Cuando Ben Laden agredió a los Estados Unidos en nombre del islam, la tesis de Huntington pareció confirmarse. Pero Fukuyama acaba de publicar un artículo en LA NACION el pasado 27 de noviembre, bajo el título "No hay choque de civilizaciones", donde carga frontalmente contra Huntington.

A la inversa de Huntington, que supone la difícil coexistencia entre varias civilizaciones, Fukuyama sostiene que lo que intentan Ben Laden y los suyos es apenas una desesperada acción de retaguardia contra la inexorable universalización de la civilización occidental. Pero ella, ¿en qué consiste? Básicamente en la "modernización", en el rechazo de las concepciones teocráticas en nombre de la ciencia y de la tolerancia entre las diversas religiones.

Esto, según Fukuyama, fue lo que pasó en Occidente a partir del siglo XVII, cuando Europa se cansó de desangrarse por el fanatismo religioso de católicos y protestantes. Este paso del fanatismo tradicional a la racionalidad moderna es el mismo que debe atravesar ahora el islam. También en él siempre hubo modernizadoras a partir de Averroes. Es contra ellos que Ben Laden y el fundamentalismo libran su último combate, el mismo que libró y perdió, en Occidente, la Inquisición.

Pero el propio Huntington acaba de decir hace unos días ante la asamblea de IDEA, en Mar del Plata, que el ataque de Ben Laden no es civilizado sino bárbaro. El islam, en cambio, es una orgullosa civilización. Cuando escribió su tesis, Huntington no supuso que el choque que anunciaba exigiría el despliegue de la barbarie incivilizada sino algo mucho más ordenado y profundo, ya que al hablar de "civilizaciones" como el islam y China, las veía habitadas por altos valores que los occidentales podemos no compartir pero tenemos por estimables.

Tercero en discordia

En un artículo que publicó LA NACION el 28 de noviembre, el indo-británico Amartya Sen, premio Nobel de Economía, criticó a su vez a Huntington por reduccionista porque, a su juicio, es demasiado simple dividir al mundo en "civilizaciones". Las naciones de hoy están cruzadas por un sinfín de categorías no sólo religiosas sino también políticas, económicas, lingüísticas e históricas como para meterlas en el lecho de Procusto de una sola idea rectora.
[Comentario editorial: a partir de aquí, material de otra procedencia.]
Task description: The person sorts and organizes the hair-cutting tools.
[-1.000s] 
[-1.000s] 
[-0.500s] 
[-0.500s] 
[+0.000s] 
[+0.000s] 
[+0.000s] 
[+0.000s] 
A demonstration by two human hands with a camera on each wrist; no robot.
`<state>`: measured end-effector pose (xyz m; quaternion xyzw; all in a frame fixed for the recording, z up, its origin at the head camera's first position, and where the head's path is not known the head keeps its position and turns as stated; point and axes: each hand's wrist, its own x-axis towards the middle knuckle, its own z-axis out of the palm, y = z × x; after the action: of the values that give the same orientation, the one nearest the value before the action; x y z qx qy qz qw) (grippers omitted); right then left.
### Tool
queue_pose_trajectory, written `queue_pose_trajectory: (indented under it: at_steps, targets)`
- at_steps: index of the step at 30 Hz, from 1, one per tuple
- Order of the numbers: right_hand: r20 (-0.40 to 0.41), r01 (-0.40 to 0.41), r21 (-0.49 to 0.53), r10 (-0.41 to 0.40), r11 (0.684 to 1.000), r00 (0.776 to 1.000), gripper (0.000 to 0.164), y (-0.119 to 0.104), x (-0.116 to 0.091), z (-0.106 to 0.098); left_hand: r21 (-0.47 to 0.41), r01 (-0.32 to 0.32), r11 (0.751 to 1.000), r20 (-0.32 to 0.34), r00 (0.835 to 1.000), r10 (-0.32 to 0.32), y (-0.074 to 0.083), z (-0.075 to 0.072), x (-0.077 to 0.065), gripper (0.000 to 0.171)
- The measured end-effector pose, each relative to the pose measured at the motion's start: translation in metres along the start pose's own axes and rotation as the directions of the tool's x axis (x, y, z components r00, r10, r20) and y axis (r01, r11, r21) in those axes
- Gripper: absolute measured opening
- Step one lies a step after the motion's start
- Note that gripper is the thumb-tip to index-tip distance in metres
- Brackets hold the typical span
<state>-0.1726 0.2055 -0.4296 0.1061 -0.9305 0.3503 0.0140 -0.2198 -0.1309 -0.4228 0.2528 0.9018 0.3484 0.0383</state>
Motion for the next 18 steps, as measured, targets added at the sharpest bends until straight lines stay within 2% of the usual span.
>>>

La crítica pluralista de Sen también alcanza a Fukuyama, puesto que tampoco la división entre el tradicionalismo religioso y la modernización bastaría por sí sola para dar cuenta de nuestro mundo. Sen no desdeña por su parte una clasificación "económica" de las naciones. ¿Es posible ignorar acaso la valla que separa el desarrollo del subdesarrollo?

Civilizaciones versus civilizaciones, modernización versus teocracia, desarrollo o subdesarrollo, son las tres grandes clasificaciones que atraen a estos colosos del pensamiento. El debate entre ellos recién comienza.